When you reach a picture, pass over it; otherwise repeat the listing word for word.

━━ Dataset section ━━

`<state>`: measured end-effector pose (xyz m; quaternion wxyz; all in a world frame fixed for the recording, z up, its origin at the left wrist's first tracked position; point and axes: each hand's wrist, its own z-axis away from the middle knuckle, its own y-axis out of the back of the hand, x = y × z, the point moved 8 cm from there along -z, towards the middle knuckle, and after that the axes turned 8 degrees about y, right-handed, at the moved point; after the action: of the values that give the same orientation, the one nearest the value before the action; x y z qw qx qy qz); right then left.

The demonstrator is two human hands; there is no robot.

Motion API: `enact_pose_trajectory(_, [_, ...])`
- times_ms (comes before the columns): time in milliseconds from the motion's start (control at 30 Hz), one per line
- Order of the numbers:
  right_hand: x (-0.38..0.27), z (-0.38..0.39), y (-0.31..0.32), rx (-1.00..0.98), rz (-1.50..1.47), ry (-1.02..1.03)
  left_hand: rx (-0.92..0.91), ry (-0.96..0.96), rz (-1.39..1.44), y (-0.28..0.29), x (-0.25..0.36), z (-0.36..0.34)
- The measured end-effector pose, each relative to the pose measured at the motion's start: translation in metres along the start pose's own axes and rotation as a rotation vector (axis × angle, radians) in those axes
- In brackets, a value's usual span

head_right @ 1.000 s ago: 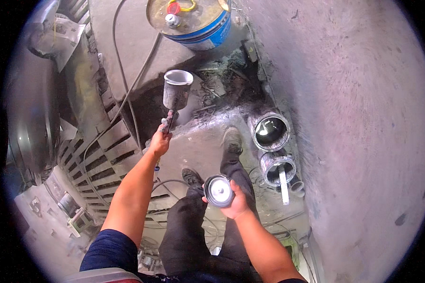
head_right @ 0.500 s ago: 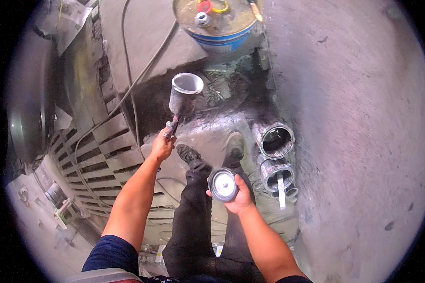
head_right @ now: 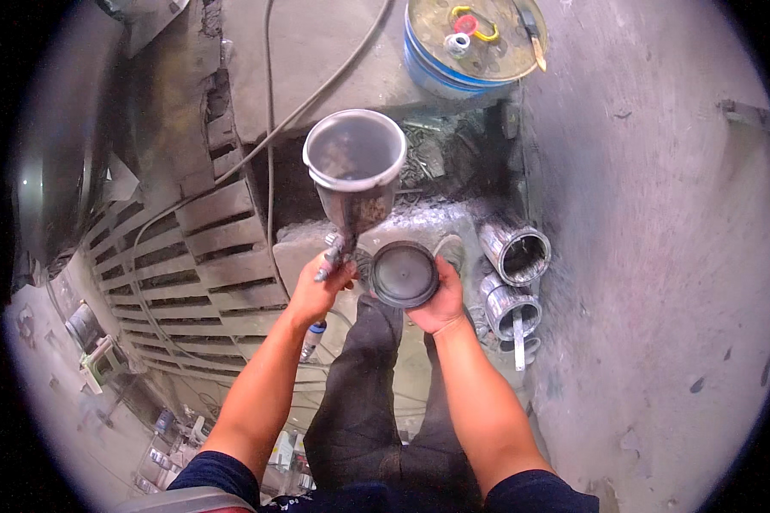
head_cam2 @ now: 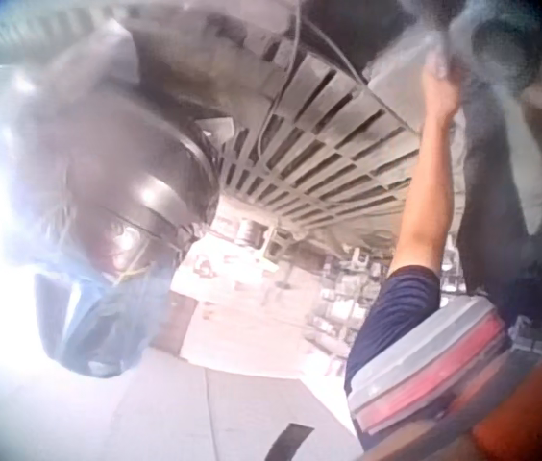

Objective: The person walks through a workshop carrying a spray gun and a paint can. They pour a liquid from a plastic bottle into the spray gun's cup, then open a paint bucket and use a brush to scoop paint into the cup, mixing it with the liquid.

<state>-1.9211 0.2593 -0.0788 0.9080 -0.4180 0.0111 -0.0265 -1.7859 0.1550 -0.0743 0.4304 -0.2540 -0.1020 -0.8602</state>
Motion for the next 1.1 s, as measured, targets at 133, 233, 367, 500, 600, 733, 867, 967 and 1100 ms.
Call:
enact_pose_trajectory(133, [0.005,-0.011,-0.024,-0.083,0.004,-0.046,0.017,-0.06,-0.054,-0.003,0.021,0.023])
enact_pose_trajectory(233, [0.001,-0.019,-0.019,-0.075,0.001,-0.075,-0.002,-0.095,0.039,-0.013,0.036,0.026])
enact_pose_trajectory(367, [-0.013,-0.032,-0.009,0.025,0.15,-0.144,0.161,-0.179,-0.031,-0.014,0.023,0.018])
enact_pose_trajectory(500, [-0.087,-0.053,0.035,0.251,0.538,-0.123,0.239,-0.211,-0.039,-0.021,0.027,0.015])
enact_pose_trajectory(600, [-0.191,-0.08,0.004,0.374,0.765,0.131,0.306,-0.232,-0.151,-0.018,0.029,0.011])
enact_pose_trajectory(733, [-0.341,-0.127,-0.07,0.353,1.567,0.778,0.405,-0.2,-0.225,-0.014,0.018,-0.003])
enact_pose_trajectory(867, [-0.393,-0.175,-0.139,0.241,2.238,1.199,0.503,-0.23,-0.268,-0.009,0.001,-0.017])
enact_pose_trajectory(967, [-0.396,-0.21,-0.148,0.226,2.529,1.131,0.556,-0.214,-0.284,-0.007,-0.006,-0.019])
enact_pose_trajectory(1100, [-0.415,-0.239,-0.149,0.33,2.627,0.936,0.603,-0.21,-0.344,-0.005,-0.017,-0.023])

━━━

**Exercise output**
`<state>`: measured end-effector pose (xyz m; quaternion wxyz; all in a world frame fixed for the recording, z up, its origin at the left wrist's first tracked position; point and axes: each hand's wrist, its own z-axis away from the middle knuckle, its own y-axis out of the back of the hand, x = y × z, the point moved 8 cm from there along -z, towards the middle knuckle, and after that the axes turned 8 degrees about y, right-handed, at the moved point; after the action: of the values that give the same orientation, the one nearest the value before the action; x y z qw qx qy qz); right then left.

The demonstrator is two human hands; there is no robot.

Motion API: `enact_pose_trajectory(_, [_, ...])`
- times_ms (comes before the columns): time in milliseconds from the motion's start (control at 30 Hz), one per line
- Order of the numbers:
  right_hand: x (-0.38..0.27), z (-0.38..0.39), y (-0.31..0.32), rx (-1.00..0.98), rz (-1.50..1.47), ry (-1.02..1.03)
  left_hand: rx (-0.92..0.91), ry (-0.96..0.96), rz (-1.39..1.44), y (-0.28..0.29), x (-0.25..0.36), z (-0.36..0.34)
- The measured end-effector pose, each relative to the pose measured at the motion's start: translation in metres along the start pose's own axes and rotation as a rotation vector (axis × angle, radians) in those axes
- In brackets, a value's usual span

head_right @ 1.000 s ago: 
head_right @ 0.500 s ago: 
head_right @ now: 
head_cam2 @ now: 

Objective: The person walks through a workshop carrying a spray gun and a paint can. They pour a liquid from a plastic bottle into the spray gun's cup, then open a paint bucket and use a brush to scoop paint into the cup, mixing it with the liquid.

<state>-1.9211 0.2593 -0.0788 0.9080 -0.4180 0.0111 -0.0265 -1.7859 0.1550 -0.0743 0.4304 -0.2540 -0.1020 -0.8602</state>
Motion for the next 1.1 s, as measured, targets at 133, 233, 367, 500, 600, 733, 867, 967 and 1100 ms.
Call:
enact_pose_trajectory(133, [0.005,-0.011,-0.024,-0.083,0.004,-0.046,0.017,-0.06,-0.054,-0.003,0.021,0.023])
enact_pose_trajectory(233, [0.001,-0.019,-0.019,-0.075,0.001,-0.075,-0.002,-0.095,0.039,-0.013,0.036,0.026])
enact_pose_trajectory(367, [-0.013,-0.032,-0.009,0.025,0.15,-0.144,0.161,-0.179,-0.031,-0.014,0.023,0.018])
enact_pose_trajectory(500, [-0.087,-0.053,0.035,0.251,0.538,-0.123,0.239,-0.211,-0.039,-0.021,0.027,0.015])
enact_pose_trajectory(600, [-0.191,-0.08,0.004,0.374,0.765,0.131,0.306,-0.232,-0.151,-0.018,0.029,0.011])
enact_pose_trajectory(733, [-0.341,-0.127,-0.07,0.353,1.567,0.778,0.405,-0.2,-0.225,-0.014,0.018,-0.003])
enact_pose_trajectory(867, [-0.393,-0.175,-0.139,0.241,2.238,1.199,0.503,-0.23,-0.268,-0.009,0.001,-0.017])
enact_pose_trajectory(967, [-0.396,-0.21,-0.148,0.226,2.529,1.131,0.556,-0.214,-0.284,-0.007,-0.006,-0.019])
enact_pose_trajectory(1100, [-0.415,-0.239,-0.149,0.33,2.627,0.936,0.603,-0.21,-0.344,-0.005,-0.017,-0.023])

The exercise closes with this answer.